The integration of KSM with LM Container introduces a compatibility challenge, requiring customers to install a compatible version of KSM with LM Container. To address this challenge, LM Container’s new unified Helm chart automatically installs the required version of KSM service during setup. Customers can also use the new Helm chart to update all LM Container components including KSM without worrying about compatibility between components.

Please use the LM Container installation guide with the default settings to install all the components of the monitoring suite including KSM to your Kubernetes cluster. If you use the LM Container user interface to generate the installation scripts, LM Container will also create a new dashboard group and install several out-of-the-box monitoring dashboards for your convenience.

Examples

Here are some of the many visualizations we added to LM Container. 

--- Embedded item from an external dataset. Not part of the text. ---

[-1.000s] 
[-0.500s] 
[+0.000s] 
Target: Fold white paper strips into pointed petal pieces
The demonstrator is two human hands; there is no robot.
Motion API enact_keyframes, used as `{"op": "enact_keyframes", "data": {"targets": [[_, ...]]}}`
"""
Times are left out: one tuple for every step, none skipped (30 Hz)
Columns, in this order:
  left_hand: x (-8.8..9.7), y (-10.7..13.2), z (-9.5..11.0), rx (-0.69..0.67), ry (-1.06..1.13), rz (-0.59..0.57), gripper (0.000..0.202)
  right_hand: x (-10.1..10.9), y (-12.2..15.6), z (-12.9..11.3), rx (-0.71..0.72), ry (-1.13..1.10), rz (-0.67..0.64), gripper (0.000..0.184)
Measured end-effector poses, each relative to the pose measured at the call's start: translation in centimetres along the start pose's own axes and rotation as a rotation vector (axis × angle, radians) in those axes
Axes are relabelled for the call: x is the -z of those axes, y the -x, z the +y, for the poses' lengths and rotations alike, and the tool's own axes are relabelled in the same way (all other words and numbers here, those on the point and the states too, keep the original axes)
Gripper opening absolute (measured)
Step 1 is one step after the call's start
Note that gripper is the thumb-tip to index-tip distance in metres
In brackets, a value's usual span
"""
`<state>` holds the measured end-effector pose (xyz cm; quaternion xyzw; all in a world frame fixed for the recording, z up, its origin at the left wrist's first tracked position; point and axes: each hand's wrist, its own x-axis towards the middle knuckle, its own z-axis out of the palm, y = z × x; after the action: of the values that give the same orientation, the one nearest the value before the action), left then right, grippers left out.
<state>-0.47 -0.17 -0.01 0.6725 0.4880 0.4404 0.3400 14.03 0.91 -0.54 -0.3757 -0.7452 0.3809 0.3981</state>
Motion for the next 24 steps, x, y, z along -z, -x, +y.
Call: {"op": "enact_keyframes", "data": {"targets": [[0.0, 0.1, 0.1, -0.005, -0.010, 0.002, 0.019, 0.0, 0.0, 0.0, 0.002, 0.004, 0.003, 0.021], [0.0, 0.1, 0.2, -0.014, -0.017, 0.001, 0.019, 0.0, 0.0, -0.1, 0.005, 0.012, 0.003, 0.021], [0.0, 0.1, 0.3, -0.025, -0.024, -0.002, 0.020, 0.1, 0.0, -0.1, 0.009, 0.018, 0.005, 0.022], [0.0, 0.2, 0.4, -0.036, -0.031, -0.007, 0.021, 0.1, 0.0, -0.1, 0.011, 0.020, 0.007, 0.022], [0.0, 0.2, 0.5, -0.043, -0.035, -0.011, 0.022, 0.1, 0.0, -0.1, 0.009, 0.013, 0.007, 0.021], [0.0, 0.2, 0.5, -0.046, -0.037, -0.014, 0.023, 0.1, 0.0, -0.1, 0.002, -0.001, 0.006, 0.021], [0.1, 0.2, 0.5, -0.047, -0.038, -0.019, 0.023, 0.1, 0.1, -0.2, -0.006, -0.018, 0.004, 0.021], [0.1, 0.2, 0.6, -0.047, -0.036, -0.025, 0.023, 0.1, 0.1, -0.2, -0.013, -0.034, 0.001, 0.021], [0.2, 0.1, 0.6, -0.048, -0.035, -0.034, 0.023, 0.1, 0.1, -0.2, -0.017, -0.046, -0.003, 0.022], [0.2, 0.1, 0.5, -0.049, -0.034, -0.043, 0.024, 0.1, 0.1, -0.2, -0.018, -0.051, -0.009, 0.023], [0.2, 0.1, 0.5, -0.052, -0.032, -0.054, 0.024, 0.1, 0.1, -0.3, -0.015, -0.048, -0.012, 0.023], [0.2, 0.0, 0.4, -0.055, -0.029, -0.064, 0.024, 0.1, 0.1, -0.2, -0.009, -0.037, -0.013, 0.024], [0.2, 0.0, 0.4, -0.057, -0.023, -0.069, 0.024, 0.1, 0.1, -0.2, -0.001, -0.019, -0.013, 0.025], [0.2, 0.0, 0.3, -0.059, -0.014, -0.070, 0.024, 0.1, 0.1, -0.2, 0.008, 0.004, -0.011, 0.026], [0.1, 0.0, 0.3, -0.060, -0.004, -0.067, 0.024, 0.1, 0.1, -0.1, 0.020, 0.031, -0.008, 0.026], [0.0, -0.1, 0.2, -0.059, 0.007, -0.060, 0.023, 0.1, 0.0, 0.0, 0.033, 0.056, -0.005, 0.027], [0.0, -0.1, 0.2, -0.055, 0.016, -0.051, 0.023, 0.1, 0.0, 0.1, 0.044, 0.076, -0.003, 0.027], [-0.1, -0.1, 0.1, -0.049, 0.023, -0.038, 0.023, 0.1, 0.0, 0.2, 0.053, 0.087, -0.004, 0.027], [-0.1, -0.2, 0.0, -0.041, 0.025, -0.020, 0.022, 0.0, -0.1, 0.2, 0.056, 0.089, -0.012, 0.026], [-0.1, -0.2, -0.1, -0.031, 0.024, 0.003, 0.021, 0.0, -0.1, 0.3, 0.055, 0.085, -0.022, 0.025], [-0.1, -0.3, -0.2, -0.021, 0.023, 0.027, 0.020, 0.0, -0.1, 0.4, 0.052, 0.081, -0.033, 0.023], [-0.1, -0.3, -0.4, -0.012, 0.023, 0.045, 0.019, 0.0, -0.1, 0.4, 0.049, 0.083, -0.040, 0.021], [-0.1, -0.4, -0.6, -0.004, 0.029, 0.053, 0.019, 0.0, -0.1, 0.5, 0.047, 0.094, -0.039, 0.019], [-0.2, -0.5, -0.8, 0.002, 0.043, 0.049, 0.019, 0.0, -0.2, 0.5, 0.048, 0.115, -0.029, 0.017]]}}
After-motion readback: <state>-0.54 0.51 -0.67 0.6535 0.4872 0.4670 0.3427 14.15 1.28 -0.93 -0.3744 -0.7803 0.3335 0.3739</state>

The Kubernetes Inventory dashboard displays the number of Kubernetes objects detected in the cluster by LM Container. It assists customers in planning capacity and estimating costs associated with running clusters.

Partial view of the Kubernetes Inventory dashboard
Partial view of the Kubernetes Inventory dashboard

We also built dashboards unique to each object type, such as Kubernetes deployment, that displays important information about each object. Furthermore, many datasources now track temporal changes in critical state information, such as pods (or replicas), in a deployment. The following screenshot shows the current state of a Kubernetes deployment in terms of the number of pods defined in its specification and the length of time the deployment has been running. From this section, you can copy the widgets to an existing or new dashboard.

Graphs depicting temporal state information of a Kubernetes deployment
Graphs depicting temporal state information of a Kubernetes deployment

The Info section of the Object Details panel displays the current metadata information for each tracked Kubernetes object. By using this information, you can inspect object metadata such as selectors, namespace, etc., without having to switch tools and execute commands on the Kubernetes cluster. Additionally, this information can be used to write custom alert rules, dashboard filters, and widgets. An example of the metadata LM Container captured from a daemonset running on a cluster can be seen in the screenshot below.

Partial view of the metadata captured from a Kubernetes daemonset
Partial view of the metadata captured from a Kubernetes daemonset

LogicMonitor’s LM Container offers a comprehensive solution for organizations seeking to gain insights into the state of their Kubernetes infrastructure. This article only provides a glimpse of the wealth of telemetry collected by LM Container and made available to the users via the LM platform.

With its automated alerting capabilities, LM Container can promptly identify issues and alert the relevant teams to take corrective actions. Moreover, LM Container’s built-in Artificial Intelligence capabilities can analyze usage trends to help customers identify opportunities for resource optimization, such as resizing nodes or adjusting resource limits. This allows organizations to optimize their infrastructure, minimize downtime, and ensure smooth operations.

By leveraging LM Container’s capabilities, organizations can gain a deeper understanding of their Kubernetes infrastructure and take proactive measures to prevent potential issues.

Conclusion

LM Container’s integration with kube-state-metrics provides organizations with a powerful tool for monitoring their Kubernetes environments. With the ability to collect and analyze data from Kubernetes objects in real-time, IT teams can ensure the performance, reliability, and security of their Kubernetes applications. Additionally, the integration with alerting, dashboarding, and automation capabilities allows IT teams to proactively identify and address issues before they impact the end-users. Overall, LogicMonitor’s KSM integration streamlines the monitoring process for Kubernetes environments, enabling organizations to maximize their Kubernetes visibility, improve their operational efficiency, and deliver a better end-user experience.